The Kallikratis Programme implemented starting 2011 made the town into a local community (τοπική κοινότητα, topikí koinótita) under jurisdiction of the next-highest levels, chained as follows: municipal unit (demotike enoteta) Itanos, municipality (demos) Sitia, regional unit (periphereiakes enotetas) Lasithi, region (periphereia) Crete.
[3] At the coast of the town is a 65 m (213 ft) high precipitous promontory called Kastri (Latin castrum, "fort"), which received its name and gave it to the settlement below, Palaikastro ("old fort") in the Middle Ages, when Crete was ruled by the Republic of Venice.
Flat land is totally absent from the promontory, but around the top ridge the Venetians constructed a walled and turreted fort.
By the time the Venetians abandoned it, the use of cannon had nullified most of its defensive value, as the bombardment of the Parthenon at Athens by Turkish ships had demonstrated.
The Turks were not interested in occupying Kastri, and in general, fixed positions today are an easy target for persistent bombardment.
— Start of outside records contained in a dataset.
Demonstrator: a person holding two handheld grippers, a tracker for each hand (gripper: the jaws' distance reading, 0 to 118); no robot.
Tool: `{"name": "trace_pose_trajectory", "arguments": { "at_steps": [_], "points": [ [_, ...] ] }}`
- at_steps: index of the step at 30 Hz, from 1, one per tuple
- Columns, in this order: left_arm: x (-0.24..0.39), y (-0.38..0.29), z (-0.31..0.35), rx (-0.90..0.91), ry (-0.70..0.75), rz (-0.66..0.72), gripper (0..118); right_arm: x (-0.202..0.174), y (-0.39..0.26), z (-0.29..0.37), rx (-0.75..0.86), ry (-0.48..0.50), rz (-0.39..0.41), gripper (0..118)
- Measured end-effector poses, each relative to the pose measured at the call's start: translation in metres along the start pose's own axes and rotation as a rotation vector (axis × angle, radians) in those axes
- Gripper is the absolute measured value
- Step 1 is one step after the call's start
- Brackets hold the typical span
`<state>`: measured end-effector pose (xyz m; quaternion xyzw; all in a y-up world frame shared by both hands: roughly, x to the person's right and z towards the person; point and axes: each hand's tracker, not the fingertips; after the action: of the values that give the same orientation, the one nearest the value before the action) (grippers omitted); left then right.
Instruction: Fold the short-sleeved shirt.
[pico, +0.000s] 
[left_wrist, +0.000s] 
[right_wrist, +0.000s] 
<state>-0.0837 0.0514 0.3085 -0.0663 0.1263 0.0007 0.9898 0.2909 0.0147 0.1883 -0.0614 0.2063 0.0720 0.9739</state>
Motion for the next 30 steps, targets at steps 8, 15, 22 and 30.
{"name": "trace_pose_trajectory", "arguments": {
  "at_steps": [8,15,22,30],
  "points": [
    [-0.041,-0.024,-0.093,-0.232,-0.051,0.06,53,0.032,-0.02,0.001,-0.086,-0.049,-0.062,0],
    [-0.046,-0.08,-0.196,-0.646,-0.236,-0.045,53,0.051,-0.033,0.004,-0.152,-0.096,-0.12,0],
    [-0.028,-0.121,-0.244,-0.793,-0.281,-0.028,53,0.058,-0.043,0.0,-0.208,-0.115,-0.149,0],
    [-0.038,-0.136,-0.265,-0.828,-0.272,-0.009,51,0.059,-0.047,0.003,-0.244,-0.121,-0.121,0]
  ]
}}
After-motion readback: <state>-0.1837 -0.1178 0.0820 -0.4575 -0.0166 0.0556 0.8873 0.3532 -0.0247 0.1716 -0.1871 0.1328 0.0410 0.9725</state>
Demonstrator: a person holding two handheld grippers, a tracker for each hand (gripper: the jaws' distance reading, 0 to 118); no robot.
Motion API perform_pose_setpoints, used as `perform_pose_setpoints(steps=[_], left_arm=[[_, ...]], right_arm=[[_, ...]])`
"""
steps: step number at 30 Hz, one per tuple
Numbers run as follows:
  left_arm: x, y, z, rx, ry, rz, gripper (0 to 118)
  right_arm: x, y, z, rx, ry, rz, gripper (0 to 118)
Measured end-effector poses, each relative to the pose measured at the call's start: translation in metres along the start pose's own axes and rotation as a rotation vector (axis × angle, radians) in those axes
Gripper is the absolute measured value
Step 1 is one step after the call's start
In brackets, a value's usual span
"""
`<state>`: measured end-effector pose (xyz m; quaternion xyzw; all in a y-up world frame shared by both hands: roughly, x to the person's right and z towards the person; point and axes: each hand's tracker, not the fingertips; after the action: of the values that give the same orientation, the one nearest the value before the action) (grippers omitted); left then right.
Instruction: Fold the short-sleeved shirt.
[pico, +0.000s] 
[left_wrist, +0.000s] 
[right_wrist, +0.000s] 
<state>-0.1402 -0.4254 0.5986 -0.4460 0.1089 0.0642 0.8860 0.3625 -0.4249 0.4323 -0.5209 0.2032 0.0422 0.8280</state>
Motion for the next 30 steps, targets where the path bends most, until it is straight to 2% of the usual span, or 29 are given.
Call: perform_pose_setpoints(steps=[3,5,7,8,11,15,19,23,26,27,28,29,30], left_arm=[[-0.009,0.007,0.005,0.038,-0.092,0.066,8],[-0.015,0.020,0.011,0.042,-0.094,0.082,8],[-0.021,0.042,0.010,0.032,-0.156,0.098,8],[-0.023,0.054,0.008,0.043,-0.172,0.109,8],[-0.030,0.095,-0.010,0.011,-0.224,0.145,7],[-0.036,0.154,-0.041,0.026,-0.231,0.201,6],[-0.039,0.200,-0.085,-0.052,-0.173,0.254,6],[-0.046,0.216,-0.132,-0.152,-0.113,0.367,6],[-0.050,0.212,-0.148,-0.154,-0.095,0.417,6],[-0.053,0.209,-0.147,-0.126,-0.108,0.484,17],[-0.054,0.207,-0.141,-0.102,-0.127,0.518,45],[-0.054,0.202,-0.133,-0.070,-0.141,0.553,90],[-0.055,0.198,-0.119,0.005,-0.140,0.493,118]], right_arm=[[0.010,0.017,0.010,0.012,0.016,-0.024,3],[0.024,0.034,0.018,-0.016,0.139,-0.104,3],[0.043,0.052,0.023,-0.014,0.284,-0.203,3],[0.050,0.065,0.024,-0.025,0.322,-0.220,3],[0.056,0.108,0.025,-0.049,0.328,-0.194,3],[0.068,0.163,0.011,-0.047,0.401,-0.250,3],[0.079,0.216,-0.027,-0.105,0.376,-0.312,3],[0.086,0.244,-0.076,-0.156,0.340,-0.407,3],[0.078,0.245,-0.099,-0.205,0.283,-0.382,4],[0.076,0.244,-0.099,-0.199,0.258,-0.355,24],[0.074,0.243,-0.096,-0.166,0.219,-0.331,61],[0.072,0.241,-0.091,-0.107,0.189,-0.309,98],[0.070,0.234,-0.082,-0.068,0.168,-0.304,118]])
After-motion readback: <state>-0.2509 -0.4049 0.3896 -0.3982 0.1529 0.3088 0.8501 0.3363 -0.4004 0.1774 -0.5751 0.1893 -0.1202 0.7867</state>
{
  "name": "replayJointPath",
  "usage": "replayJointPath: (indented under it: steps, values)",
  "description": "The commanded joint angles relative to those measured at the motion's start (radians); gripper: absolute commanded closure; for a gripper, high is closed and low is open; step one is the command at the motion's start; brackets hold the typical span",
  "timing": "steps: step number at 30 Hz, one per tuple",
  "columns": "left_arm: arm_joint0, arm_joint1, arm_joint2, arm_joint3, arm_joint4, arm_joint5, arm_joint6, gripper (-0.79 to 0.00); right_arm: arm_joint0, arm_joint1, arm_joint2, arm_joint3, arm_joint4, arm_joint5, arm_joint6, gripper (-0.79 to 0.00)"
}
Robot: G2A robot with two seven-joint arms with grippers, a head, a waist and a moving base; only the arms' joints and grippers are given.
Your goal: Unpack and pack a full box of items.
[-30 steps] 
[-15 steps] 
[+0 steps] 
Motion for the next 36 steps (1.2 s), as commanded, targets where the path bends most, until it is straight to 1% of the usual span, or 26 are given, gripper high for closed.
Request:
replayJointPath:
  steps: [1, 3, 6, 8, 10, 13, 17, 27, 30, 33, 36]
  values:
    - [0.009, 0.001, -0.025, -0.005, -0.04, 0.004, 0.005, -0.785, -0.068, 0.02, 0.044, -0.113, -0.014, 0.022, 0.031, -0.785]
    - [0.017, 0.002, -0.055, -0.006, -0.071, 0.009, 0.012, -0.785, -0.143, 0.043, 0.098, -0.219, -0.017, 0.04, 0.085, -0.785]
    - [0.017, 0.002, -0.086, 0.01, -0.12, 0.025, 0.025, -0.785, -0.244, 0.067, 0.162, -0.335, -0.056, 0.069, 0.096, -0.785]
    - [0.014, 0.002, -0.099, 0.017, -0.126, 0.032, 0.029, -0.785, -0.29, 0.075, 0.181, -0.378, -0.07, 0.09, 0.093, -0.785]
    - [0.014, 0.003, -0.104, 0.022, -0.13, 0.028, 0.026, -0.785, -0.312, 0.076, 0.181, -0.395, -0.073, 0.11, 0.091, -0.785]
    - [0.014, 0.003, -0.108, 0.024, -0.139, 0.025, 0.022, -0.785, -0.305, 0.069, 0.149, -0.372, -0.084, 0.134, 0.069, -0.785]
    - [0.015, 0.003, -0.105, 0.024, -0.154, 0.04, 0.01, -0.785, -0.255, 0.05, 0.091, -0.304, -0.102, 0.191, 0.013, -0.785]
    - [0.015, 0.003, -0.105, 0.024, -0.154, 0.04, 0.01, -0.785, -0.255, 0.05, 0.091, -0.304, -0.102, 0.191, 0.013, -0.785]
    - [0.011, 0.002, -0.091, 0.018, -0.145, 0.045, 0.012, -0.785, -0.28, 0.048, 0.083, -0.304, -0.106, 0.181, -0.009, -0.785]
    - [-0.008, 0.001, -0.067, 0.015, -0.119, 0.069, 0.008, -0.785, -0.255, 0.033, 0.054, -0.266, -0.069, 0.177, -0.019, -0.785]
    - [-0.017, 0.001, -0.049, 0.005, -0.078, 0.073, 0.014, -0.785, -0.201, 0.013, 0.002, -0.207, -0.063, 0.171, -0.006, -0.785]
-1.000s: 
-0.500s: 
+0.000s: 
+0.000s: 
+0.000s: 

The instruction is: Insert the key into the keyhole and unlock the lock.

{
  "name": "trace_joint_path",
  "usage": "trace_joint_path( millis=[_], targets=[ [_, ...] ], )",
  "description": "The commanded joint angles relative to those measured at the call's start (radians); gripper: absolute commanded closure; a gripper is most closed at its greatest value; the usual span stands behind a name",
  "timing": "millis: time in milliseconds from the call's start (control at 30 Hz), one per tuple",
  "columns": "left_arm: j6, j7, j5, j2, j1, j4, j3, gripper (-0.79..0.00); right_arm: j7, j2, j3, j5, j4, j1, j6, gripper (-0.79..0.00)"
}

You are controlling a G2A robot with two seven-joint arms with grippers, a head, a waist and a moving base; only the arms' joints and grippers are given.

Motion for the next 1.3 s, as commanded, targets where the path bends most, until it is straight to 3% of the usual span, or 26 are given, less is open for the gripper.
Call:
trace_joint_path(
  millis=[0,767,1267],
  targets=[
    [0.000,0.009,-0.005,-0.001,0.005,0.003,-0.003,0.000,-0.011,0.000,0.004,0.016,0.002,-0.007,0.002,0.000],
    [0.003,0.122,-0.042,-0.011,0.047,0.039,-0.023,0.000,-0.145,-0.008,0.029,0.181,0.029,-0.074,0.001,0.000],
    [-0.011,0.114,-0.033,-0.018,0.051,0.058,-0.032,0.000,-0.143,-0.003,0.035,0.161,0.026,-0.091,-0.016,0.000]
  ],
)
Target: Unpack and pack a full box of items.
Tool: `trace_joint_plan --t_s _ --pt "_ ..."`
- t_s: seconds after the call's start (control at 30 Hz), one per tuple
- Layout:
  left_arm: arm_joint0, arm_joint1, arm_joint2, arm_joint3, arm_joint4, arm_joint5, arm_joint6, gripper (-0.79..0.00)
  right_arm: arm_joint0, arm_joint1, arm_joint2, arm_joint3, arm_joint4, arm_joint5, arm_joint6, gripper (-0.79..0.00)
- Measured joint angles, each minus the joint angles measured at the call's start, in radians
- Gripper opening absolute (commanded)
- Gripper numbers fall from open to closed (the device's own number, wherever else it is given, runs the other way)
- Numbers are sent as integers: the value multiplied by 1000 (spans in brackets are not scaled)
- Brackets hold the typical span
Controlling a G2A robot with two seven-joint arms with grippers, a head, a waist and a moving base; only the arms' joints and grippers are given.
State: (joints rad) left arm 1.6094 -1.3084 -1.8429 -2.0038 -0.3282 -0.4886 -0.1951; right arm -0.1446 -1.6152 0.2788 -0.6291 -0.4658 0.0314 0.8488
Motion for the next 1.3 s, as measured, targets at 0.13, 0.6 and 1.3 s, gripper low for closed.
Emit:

To obtain such a name as "old fort," Palaikastro at the time must have been close to the promontory, in the Bronze Age, most likely at Rousolakkos.
There is some evidence that the Minoans moved around the base, leaving remains even on the light slopes leading up to the promontory.
Even if the population attempted to build housing up the cliffs, as is true of some Greek coastal towns, there would be a rockfall problem.
On the seaward side, the high cliffs with beating waves would have made use of the promontory as a port impossible.